Runtime - mesh / Reticulum (not clearnet HTTP)

When Destination Purpose Code
NomadNet browsing, file fetch, LXMF Reticulum destination hashes over configured transports (TCP, I2P, Yggdrasil, WebSocket, etc.) Load .mu pages and mesh files. No hardcoded internet URLs; peers come from Reticulum config. internal/nomadnet/, internal/app/browser_service.go
User or admin Reticulum config Arbitrary target_host, remote, WebSocket URLs, I2P peers, etc. Transport interfaces defined in ~/.reticulum-go/ or REN_BROWSER_CONFIG. Reticulum config (operator-controlled)

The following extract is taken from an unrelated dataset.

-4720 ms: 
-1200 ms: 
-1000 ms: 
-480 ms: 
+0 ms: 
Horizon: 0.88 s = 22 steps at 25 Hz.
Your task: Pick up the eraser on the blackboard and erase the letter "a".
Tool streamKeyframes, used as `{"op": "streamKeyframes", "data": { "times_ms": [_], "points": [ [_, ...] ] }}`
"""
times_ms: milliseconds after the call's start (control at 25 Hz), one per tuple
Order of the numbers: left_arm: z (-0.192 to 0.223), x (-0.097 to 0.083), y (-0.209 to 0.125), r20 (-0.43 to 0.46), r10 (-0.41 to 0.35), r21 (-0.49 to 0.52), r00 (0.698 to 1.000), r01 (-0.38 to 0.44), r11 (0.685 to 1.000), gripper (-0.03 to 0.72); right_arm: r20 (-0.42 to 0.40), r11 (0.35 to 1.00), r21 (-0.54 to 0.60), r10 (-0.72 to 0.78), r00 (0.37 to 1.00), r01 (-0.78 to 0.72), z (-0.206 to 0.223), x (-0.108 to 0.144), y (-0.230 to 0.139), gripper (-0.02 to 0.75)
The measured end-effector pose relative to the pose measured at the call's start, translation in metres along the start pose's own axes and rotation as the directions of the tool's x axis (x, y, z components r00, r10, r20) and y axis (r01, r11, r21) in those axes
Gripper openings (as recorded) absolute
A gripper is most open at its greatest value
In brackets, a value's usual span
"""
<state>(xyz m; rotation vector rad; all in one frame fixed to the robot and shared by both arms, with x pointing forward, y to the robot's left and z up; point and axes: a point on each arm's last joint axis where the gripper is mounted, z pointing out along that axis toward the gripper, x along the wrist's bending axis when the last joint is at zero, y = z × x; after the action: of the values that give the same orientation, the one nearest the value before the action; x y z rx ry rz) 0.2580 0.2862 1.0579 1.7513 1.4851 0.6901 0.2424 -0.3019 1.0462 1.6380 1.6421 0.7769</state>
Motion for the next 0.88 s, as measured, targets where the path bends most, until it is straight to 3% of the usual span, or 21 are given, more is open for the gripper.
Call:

Build, supply chain, and transparency

  • CI: Automated pipelines on GitHub Actions run Go and frontend tests, gosec static analysis, Trivy filesystem and Dockerfile configuration scans, brand consistency checks, and server/desktop build smoke tests. CodeQL analysis runs on a separate schedule/workflow. Third-party GitHub Actions are referenced with pinned commit SHAs (documented beside each workflow) to reduce unexpected upgrades. SPDX and CycloneDX SBOMs are produced with Trivy (task sbom / make sbom) and attached to GitHub Releases from the desktop build workflow; ad-hoc generation uses .github/workflows/security.yml.
  • Releases: Tagged release artifacts for Linux, Windows, macOS, and the headless server are produced in CI and published with SHA256 checksums and SBOM files. Android release APKs are built when the Android pipeline is enabled for the tag.
  • Containers: Server images are built with provenance and SBOM generation enabled in the Docker workflow.